ABSTRACT

Ever since the institutionalization of transnational (intercountry) adoption as a child welfare practice, as a reproductive technique, and as an international migration phenomenon (see Chapter 1), the subject of transnational adoptees of color and race has with few exceptions been glossed over or even ignored by researchers studying adoption, while adoptees have not merited any particular interest from ethnic and migration studies scholars. This omission becomes even more puzzling in light of the fact that domestic transracial adoption has been highly contested in decades-long debates in countries like the USA and the UK, with race as a central issue. The aim of this chapter is to try to understand why issues of race and the non-white bodies of transnational adoptees have received so little attention in adoption research. Race within adoption research can almost be compared to “the elephant in the room”—an obvious and uncomfortable topic that everyone avoids.

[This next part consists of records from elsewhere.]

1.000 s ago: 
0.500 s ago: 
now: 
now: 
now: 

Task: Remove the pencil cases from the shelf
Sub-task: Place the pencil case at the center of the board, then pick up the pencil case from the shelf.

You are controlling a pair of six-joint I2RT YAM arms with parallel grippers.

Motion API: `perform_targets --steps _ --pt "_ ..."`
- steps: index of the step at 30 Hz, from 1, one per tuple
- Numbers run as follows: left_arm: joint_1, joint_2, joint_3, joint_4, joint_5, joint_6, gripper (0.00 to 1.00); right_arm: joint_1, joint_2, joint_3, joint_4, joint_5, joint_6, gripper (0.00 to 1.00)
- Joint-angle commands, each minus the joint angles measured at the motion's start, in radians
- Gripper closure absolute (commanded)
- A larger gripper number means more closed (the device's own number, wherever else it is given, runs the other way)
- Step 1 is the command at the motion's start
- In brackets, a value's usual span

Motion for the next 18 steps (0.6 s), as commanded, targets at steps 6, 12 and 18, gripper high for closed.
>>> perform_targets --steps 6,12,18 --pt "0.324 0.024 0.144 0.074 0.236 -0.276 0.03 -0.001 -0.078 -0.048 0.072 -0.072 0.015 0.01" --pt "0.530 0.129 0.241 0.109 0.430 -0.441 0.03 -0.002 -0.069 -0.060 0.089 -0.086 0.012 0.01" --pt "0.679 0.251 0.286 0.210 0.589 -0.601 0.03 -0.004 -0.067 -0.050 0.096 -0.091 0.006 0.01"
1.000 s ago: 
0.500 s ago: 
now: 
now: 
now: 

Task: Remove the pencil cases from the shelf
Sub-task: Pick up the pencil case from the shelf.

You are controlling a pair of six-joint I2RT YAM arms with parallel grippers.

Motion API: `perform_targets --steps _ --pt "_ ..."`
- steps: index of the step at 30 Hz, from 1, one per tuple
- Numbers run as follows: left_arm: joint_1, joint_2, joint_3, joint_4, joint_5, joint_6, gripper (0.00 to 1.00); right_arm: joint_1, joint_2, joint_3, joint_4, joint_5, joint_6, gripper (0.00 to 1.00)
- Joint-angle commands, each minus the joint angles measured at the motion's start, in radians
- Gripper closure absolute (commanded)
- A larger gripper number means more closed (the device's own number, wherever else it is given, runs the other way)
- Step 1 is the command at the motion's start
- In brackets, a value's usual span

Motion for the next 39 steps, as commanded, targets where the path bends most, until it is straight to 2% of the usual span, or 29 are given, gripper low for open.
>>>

The chapter begins with an attempt at understanding the relative invisibility of race within adoption research as a reflection of a hegemonic color-blindness which in its turn can be explained by the ideology of post-racial utopianism that surrounds transnational adoption as a field, continues with a summary of the existing research on transnational adoptees of color and race, and ends with a concluding discussion. Finally I criticize the tendency to pathologize and medicalize adoptees and argue for a stronger bridging of quantitative and qualitative adoption research.